Having a day set aside to honor mothers has a long history.  We can trace its roots back into Greek and Roman times when Greece honored Rhea, wife of Cronus and in Rome Cybela, a “mother” goddess.  “Mothering Sunday” was begun in England in the 1600’s.  In America, Julia Ward Howe, author of “The Battle Hymn of the Republic,” wrote a Mother’s Day Proclamation as early as 1870 in Boston.  Anna Jarvis of Grafton, West Virginia is credited with starting Mother’s Day as we know it, with the first official Mother’s Day event in 1908 to honor her sainted mother, Anna Marie Reeves Jarvis who had started work with mothers to teach them sanitation and better health practices after the Civil War.  Julia Jarvis’s petitions for a special day finally reached the ears of President Woodrow Wilson who signed a resolution May 8, 1914 making the second Sunday in May officially “Mother’s Day.”  Later, Anna Jarvis rued the commercialization of the day, for that had not been her intention.  She wanted to call attention to the important role of mothers and to set aside a day to say thank you to them.

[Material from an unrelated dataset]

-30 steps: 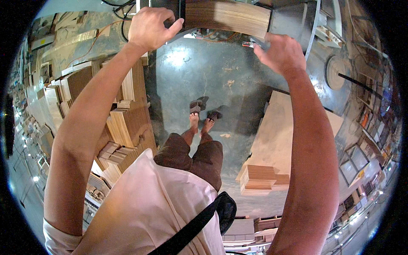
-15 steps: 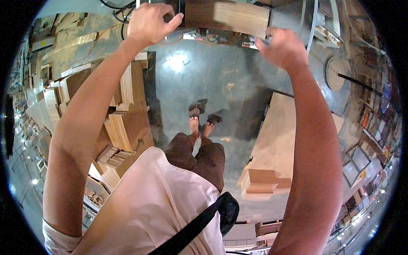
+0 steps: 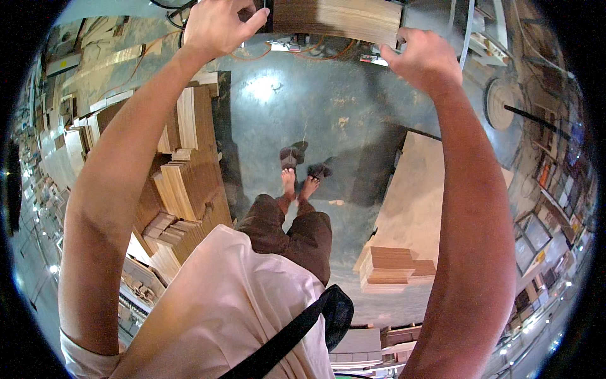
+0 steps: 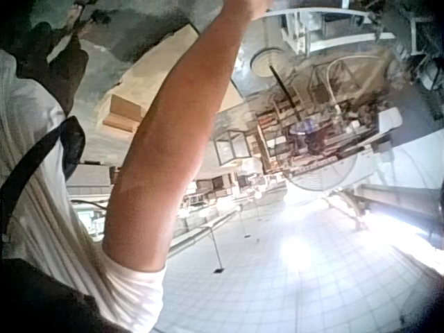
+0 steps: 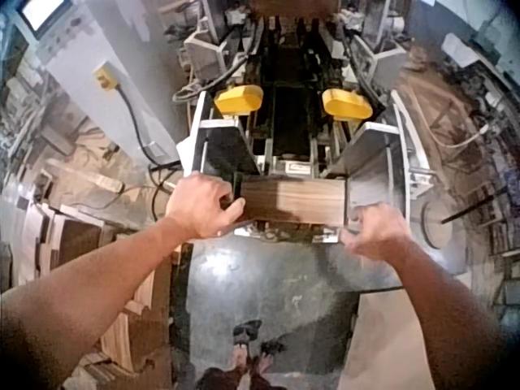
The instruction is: The person feeds wood panels into a processing machine and then stacks the panels onto a pallet on the floor.
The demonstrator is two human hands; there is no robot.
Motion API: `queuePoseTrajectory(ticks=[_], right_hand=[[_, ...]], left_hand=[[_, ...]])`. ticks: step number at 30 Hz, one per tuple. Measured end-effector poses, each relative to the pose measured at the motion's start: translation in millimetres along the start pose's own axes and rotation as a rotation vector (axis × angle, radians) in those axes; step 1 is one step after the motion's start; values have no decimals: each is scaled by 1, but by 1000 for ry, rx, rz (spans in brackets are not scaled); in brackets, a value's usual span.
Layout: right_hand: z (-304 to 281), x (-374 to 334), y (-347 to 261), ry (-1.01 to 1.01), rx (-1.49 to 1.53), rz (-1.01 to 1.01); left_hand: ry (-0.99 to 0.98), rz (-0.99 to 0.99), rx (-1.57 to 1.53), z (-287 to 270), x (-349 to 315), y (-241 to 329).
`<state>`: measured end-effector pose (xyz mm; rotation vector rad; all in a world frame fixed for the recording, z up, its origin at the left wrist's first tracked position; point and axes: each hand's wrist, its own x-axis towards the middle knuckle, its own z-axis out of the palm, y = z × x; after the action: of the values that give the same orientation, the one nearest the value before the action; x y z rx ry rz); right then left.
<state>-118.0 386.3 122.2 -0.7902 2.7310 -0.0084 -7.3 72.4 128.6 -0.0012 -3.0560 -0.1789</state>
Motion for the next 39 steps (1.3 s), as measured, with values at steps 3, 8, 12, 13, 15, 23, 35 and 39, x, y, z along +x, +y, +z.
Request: queuePoseTrajectory(ticks=[3, 8, 12, 13, 15, 23, 35, 39], right_hand=[[-2, 1, -2, -14, 8, 8], [-1, 2, -3, 2, 27, 8], [-1, 1, -3, 8, 17, -7], [-1, 2, -2, 13, 4, -9], [-1, 2, -1, 15, 13, -4], [-1, 2, 0, 7, 5, -14], [-8, 0, -7, -37, -12, 0], [-6, -1, -6, -14, -24, -1]], left_hand=[[-14, -14, 15, -2, -1, 1], [6, -10, 6, 0, -1, -2], [23, -1, -3, 1, -2, -2], [19, -4, -5, 0, -2, -1], [8, -14, -9, 0, -1, -1], [-8, -28, -2, -1, 0, 1], [23, 9, -42, -1, -3, -4], [34, 15, -30, 0, -3, -3]])
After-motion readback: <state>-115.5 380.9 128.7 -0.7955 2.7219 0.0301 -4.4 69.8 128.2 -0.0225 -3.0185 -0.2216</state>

I had an honored and loving mother to whom I am grateful for my early rearing, up through age fourteen.  At that tender teen-aged time in my life, I lost her to a serious illness.  My life was never the same afterward, because I at that age became a sort of surrogate mother to my then eleven-year-old younger brother.  But my having to grow up in a hurry taught me responsibility, appreciation and a sense of developing in maturity and insight that I may not have had otherwise.  I am very grateful that I am privileged to be a mother, a grandmother and a great grandmother.  On Mother’s Day let us honor those faithful women who have made a difference in who we are today.